YOUR TASK: From the entries below, output the line with "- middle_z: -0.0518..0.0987" and each following line up to and including the line with "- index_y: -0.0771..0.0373", exactly as written.

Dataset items
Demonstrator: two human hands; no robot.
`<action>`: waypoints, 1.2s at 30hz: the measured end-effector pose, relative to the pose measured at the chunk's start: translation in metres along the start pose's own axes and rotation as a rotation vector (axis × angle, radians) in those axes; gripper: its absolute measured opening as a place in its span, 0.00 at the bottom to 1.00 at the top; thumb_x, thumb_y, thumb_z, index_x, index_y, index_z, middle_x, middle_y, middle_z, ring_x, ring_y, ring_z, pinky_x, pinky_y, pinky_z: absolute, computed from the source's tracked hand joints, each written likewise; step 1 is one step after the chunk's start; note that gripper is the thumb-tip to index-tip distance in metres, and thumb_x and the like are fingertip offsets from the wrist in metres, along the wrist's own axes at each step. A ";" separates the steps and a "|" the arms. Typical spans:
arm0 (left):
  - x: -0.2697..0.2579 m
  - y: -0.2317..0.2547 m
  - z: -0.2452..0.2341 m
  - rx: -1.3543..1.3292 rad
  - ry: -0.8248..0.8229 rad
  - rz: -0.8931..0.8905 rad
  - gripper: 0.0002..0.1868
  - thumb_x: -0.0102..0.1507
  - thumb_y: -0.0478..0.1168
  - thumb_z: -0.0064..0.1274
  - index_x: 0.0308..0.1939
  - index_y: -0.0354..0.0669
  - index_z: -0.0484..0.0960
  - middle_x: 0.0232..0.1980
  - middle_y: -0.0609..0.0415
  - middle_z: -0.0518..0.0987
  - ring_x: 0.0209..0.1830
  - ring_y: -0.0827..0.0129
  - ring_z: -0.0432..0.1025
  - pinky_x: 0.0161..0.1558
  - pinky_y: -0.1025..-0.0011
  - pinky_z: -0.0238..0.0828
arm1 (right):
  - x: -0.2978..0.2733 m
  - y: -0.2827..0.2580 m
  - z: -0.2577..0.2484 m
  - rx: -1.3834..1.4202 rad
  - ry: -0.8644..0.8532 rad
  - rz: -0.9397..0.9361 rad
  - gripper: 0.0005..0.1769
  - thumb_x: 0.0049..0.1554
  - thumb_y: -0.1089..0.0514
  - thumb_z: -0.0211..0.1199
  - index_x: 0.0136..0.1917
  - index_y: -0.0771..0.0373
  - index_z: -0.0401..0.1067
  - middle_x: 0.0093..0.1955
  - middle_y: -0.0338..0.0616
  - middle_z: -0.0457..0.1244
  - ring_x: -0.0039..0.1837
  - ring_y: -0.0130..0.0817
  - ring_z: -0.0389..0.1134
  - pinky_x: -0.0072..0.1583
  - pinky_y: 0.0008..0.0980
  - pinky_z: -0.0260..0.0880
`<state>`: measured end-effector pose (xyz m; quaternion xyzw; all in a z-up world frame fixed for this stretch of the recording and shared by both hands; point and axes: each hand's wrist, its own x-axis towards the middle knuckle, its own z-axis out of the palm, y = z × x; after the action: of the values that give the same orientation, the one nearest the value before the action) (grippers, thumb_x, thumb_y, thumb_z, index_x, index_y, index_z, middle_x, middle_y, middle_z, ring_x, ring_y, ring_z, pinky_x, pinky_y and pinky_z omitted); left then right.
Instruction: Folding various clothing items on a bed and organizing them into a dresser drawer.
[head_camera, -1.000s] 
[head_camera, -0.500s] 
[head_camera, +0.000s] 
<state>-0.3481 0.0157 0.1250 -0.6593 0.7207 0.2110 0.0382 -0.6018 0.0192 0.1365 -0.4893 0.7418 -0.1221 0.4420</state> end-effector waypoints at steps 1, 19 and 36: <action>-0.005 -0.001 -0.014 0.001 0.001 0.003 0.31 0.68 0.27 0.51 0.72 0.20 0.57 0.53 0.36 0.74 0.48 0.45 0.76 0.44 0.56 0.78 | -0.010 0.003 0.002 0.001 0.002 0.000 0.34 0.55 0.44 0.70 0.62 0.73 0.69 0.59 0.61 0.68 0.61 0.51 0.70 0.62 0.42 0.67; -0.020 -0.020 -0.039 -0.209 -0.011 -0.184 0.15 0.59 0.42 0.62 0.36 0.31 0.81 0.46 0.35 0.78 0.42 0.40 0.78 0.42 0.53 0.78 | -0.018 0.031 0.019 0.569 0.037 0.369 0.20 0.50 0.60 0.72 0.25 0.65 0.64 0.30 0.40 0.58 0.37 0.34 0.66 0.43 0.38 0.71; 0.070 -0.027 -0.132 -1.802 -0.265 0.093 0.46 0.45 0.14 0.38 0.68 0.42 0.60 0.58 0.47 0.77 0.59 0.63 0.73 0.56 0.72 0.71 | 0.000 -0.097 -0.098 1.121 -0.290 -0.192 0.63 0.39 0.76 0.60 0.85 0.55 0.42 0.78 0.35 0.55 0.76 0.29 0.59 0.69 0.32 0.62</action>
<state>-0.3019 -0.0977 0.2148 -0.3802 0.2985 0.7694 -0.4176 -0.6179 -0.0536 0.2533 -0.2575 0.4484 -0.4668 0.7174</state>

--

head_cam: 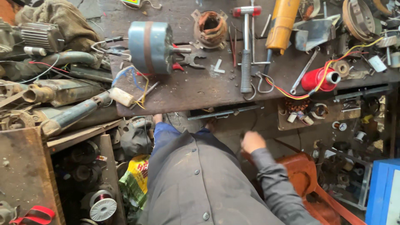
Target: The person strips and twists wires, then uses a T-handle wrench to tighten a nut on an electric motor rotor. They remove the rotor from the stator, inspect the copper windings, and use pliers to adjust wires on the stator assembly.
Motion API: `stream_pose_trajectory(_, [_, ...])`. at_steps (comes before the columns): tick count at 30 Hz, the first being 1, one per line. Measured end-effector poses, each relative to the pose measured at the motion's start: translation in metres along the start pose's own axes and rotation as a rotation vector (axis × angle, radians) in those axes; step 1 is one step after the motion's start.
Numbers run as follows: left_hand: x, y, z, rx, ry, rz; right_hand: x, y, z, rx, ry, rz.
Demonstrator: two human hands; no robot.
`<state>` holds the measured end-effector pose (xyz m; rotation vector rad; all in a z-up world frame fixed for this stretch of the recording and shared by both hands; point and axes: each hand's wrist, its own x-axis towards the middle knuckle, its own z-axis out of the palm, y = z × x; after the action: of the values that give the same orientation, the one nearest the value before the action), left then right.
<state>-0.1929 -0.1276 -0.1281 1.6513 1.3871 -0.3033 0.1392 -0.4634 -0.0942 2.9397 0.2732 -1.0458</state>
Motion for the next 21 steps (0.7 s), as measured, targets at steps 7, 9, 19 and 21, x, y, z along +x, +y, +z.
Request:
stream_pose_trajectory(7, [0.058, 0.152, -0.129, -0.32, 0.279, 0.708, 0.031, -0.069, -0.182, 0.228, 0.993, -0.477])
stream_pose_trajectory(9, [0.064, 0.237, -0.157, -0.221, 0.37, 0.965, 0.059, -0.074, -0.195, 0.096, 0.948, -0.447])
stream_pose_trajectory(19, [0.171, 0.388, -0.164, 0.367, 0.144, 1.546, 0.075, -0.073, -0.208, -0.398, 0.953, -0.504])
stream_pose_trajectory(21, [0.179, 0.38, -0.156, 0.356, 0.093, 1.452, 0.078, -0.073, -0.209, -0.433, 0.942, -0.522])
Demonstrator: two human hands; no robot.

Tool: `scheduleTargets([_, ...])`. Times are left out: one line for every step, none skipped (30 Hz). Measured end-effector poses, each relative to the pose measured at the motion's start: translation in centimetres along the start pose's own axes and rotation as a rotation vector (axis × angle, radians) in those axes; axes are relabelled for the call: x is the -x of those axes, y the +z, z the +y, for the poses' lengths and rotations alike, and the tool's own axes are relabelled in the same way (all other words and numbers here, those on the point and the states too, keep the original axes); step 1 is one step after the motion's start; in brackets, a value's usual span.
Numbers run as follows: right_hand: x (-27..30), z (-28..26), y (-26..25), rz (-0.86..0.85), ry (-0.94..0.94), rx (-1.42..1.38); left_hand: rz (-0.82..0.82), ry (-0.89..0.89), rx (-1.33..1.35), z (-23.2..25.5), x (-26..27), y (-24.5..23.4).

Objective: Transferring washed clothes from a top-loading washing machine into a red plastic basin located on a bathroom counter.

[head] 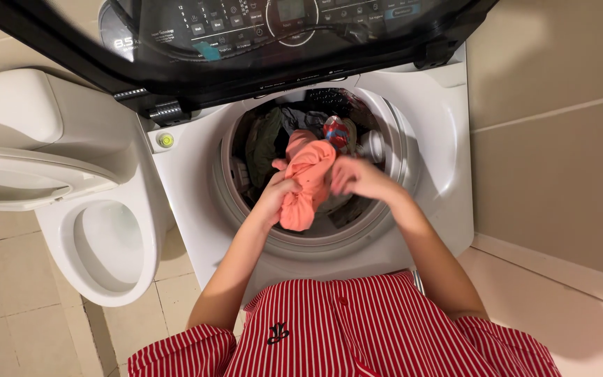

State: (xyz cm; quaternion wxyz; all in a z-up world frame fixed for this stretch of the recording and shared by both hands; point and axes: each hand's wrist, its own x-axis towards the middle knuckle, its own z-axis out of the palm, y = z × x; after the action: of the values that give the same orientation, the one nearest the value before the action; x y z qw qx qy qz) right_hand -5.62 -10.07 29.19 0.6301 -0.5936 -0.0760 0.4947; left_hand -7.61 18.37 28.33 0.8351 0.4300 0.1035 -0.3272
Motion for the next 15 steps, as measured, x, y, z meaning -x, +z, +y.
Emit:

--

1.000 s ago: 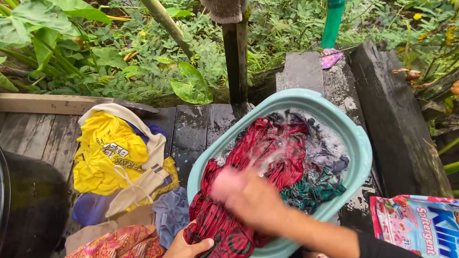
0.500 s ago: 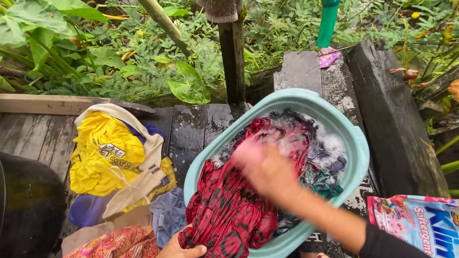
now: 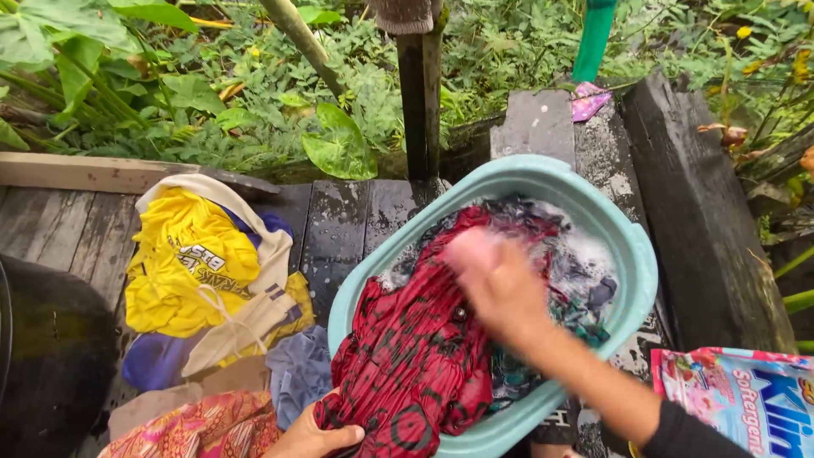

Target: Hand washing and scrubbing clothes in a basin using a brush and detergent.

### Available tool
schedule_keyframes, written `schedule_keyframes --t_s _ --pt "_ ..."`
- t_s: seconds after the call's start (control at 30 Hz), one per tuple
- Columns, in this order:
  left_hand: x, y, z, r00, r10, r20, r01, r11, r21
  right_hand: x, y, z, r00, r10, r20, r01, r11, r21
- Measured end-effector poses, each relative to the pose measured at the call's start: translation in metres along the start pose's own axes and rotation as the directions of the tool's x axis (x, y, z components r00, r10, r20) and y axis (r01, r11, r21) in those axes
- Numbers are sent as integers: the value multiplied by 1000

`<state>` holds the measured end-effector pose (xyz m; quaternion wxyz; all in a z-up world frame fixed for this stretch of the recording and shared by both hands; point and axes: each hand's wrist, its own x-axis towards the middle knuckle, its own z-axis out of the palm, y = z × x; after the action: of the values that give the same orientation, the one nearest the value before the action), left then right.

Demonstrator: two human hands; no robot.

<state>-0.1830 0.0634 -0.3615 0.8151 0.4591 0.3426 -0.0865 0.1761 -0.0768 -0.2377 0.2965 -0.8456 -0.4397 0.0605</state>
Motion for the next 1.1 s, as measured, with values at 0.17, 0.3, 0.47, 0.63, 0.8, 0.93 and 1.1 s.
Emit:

TASK RESULT:
  - middle_z: -0.0518..0.0987
  - ring_x: 0.0209..0.1830
  - ring_y: -0.0827..0.0129
  - ring_z: -0.0432..0.1025
  - pinky_x: 0.0161..0.1558
  - pinky_y: -0.1025..-0.0011
  - pinky_z: -0.0238..0.0828
arm1 (right):
  - x: -0.2978..0.2733 m
  - y: -0.2827..0.2580 m
  - z: -0.2577..0.2484 m
  - rx: -1.3834..1.4202 rad
  - ry: -0.8644..0.8532 rad
  - rz: -0.9397..0.9361 rad
  - gripper: 0.0005..0.1769
  - thumb_x: 0.0049..0.1554
  - thumb_y: -0.1089..0.0514
  - thumb_z: -0.0211..0.1199
  - index_x: 0.0136..0.1917
  - index_y: -0.0771..0.0373

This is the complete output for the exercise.